[Items from a data source]
==================================================

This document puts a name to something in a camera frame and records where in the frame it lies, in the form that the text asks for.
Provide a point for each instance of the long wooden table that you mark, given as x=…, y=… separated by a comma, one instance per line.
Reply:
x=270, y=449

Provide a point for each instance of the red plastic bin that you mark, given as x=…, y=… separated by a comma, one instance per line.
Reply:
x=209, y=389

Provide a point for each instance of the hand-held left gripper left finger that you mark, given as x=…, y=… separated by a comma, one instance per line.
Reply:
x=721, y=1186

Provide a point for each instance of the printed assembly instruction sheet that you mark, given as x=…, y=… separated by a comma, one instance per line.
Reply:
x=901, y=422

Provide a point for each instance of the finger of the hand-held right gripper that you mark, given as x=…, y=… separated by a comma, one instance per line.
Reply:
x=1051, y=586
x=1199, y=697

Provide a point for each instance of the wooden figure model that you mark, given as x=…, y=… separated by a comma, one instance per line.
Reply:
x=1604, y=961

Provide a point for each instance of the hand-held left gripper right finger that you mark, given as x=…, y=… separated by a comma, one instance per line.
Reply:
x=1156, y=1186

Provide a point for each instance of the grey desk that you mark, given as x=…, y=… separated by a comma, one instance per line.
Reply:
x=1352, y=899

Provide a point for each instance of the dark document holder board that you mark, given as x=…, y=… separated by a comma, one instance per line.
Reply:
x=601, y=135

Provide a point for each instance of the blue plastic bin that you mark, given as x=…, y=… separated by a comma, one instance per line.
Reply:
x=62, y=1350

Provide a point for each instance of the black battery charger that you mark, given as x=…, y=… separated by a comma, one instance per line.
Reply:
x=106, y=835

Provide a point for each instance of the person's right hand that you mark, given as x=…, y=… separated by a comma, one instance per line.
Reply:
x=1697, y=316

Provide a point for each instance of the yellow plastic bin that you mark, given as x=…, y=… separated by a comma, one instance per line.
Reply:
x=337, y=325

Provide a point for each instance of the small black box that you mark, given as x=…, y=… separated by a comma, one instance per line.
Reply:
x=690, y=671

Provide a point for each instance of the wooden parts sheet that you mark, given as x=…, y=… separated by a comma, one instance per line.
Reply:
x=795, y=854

==================================================

_About this task_: The entries above must be copied verbatim. Leave none out.

_Expected answer_:
This document puts a name to something in a camera frame and records where in the frame it lies, in the form that the text asks for.
Provide a point for each instance of the long wooden table that you mark, given as x=…, y=… separated by a comma, one instance per line.
Reply:
x=270, y=449

Provide a point for each instance of the red plastic bin that you mark, given as x=…, y=… separated by a comma, one instance per line.
Reply:
x=209, y=389

Provide a point for each instance of the hand-held left gripper left finger that you mark, given as x=…, y=… separated by a comma, one instance per line.
Reply:
x=721, y=1186

Provide a point for each instance of the printed assembly instruction sheet that you mark, given as x=…, y=… separated by a comma, one instance per line.
Reply:
x=901, y=422

Provide a point for each instance of the finger of the hand-held right gripper that you mark, given as x=…, y=… separated by a comma, one instance per line.
Reply:
x=1051, y=586
x=1199, y=697

Provide a point for each instance of the wooden figure model that you mark, given as x=…, y=… separated by a comma, one instance per line.
Reply:
x=1604, y=961

Provide a point for each instance of the hand-held left gripper right finger that you mark, given as x=…, y=… separated by a comma, one instance per line.
Reply:
x=1156, y=1186

Provide a point for each instance of the grey desk that you mark, given as x=…, y=… separated by a comma, one instance per line.
Reply:
x=1352, y=899

Provide a point for each instance of the dark document holder board that you mark, given as x=…, y=… separated by a comma, one instance per line.
Reply:
x=601, y=135

Provide a point for each instance of the blue plastic bin that you mark, given as x=…, y=… separated by a comma, one instance per line.
Reply:
x=62, y=1350

Provide a point for each instance of the black battery charger that you mark, given as x=…, y=… separated by a comma, one instance per line.
Reply:
x=106, y=835

Provide a point for each instance of the person's right hand that you mark, given as x=…, y=… separated by a comma, one instance per line.
Reply:
x=1697, y=316

Provide a point for each instance of the yellow plastic bin that you mark, given as x=…, y=… separated by a comma, one instance per line.
Reply:
x=337, y=325

Provide a point for each instance of the small black box that you mark, given as x=…, y=… separated by a comma, one instance per line.
Reply:
x=690, y=671

Provide a point for each instance of the wooden parts sheet that you mark, given as x=…, y=… separated by a comma, one instance per line.
Reply:
x=795, y=854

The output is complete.